Gran parte de la conversación digital alrededor de Obsesión ha estado sostenida por audiencias femeninas que encontraron en la película una lectura sobre relaciones tóxicas, consentimiento, dependencia emocional y dinámicas de poder afectivo. Son temas que históricamente han sido abordados desde perspectivas románticas o melodramáticas, pero que aquí aparecen convertidos en horror. Esa reinterpretación permitió que muchas espectadoras vieran reflejadas experiencias, preocupaciones y discusiones que forman parte de la conversación cultural actual.

Quizás uno de los mayores errores de Hollywood en los últimos años ha sido seguir imaginando que el centro de la cultura popular continúa siendo el mismo espectador geek masculino que dominó buena parte de los años 2010. Sin embargo, algunos de los fenómenos culturales más importantes de la última década parecen apuntar en otra dirección. Desde Barbie hasta buena parte de los éxitos recientes como It Ends with Us o The Housemaid, las mujeres se han convertido en uno de los motores más importantes de la conversación cultural contemporánea. No solo consumen contenido; ayudan a determinar qué películas se transforman en acontecimientos.

Y quizás ahí se encuentra una de las claves para entender por qué algunas franquicias históricas han comenzado a perder fuerza. Mientras ciertos estudios continúan apostando por propiedades intelectuales construidas alrededor de audiencias cada vez más envejecidas, fenómenos como Obsesión parecen entender mejor quién está participando hoy de la conversación cultural y cuáles son los temas que realmente movilizan a las nuevas generaciones.

Y ahí es donde las historias originales poseen una ventaja inesperada.

La sorpresa sigue siendo uno de los recursos más valiosos del entretenimiento.

Las franquicias ofrecen familiaridad.

Las nuevas ideas ofrecen descubrimiento.

Ninguna de las dos desaparecerá.
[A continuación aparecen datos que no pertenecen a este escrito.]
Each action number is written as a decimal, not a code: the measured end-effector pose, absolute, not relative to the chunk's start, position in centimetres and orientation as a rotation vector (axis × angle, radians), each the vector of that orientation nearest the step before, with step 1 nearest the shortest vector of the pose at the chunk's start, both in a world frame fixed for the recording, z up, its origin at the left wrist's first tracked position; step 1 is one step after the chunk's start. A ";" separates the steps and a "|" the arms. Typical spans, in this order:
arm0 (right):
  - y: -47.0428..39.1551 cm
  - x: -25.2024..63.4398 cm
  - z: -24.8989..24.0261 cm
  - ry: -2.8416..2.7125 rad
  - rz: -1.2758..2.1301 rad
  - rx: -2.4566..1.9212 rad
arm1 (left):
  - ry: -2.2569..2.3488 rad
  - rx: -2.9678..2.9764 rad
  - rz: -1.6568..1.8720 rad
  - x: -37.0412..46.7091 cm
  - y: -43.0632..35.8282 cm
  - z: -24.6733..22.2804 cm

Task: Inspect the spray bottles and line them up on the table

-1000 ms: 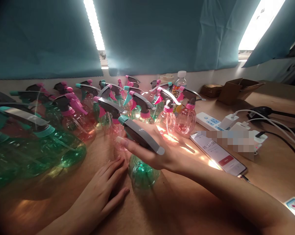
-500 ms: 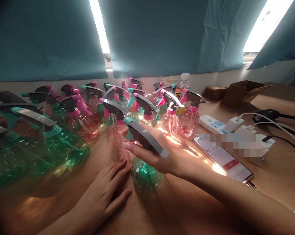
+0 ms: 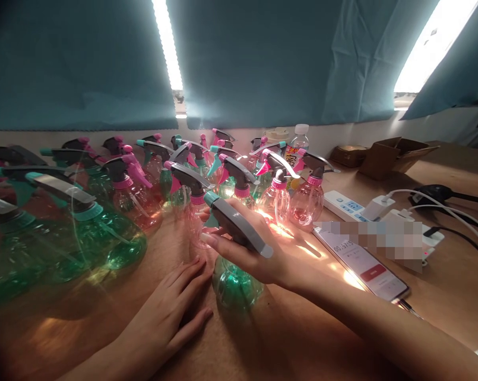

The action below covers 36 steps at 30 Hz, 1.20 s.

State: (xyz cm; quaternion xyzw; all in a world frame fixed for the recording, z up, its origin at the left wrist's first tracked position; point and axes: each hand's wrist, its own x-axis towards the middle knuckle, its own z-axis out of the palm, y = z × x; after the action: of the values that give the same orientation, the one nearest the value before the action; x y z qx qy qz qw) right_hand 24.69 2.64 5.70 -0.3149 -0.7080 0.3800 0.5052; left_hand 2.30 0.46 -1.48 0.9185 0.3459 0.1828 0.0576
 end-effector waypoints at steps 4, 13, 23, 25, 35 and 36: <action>2.5 24.6 5.9 -1.695 0.954 -0.771 | 1.062 2.768 0.489 2.4 0.4 -0.9; 2.6 24.4 6.0 -1.666 0.968 -0.785 | 1.066 2.760 0.505 2.4 0.4 -1.2; 2.5 24.3 6.3 -1.667 0.946 -0.756 | 1.064 2.760 0.542 2.3 0.4 -1.7; 2.4 24.2 6.4 -1.671 0.942 -0.758 | 1.065 2.757 0.542 2.3 0.4 -1.7; 2.5 24.3 6.3 -1.665 0.945 -0.734 | 1.063 2.770 0.532 2.3 0.4 -1.7; 2.5 24.3 6.2 -1.668 0.943 -0.726 | 1.067 2.772 0.526 2.3 0.4 -1.7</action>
State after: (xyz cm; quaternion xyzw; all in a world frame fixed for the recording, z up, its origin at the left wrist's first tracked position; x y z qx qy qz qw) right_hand 24.32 2.47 6.24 -0.3029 -0.6956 0.3931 0.5194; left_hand 2.30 0.41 -1.68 0.9171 0.3529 0.1742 0.0627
Pero después de años donde la industria pareció obsesionada exclusivamente con la primera, el éxito de Obsesión sugiere que el público sigue teniendo hambre de la segunda.

Por eso creo que sería un error interpretar el fenómeno únicamente como una victoria del cine independiente. Lo que estamos viendo es algo más interesante. Estamos viendo una audiencia que parece menos interesada en consumir marcas y más interesada en encontrar experiencias que la sorprendan.

No significa que Star Wars vaya a desaparecer. No significa que las franquicias estén condenadas. Tampoco significa que cada proyecto nacido en internet vaya a convertirse en un éxito. Lo que sí parece evidente es que el monopolio cultural de las grandes propiedades intelectuales ya no es tan sólido como parecía hace algunos años.

Y quizás esa sea la mejor noticia posible para el cine.

Porque cuando una película de terror realizada por un creador de YouTube puede competir en la conversación global con algunas de las marcas más poderosas del entretenimiento, lo que está ocurriendo no es solamente un fenómeno de taquilla.

Es un recordatorio de que las ideas todavía importan.

Y de que, incluso en una industria obsesionada con repetir fórmulas, el público sigue respondiendo cuando aparece algo que se siente verdaderamente nuevo.

Quizás Hollywood no está atravesando una crisis de franquicias.

Quizás está atravesando una crisis de comprensión de su audiencia.

Y películas como Obsesión y fenómenos como Backrooms son las primeras señales de que una nueva generación ya comenzó a decidir qué historias quiere ver, quién quiere contarlas y cuáles son los miedos, deseos y obsesiones que realmente definen nuestro tiempo.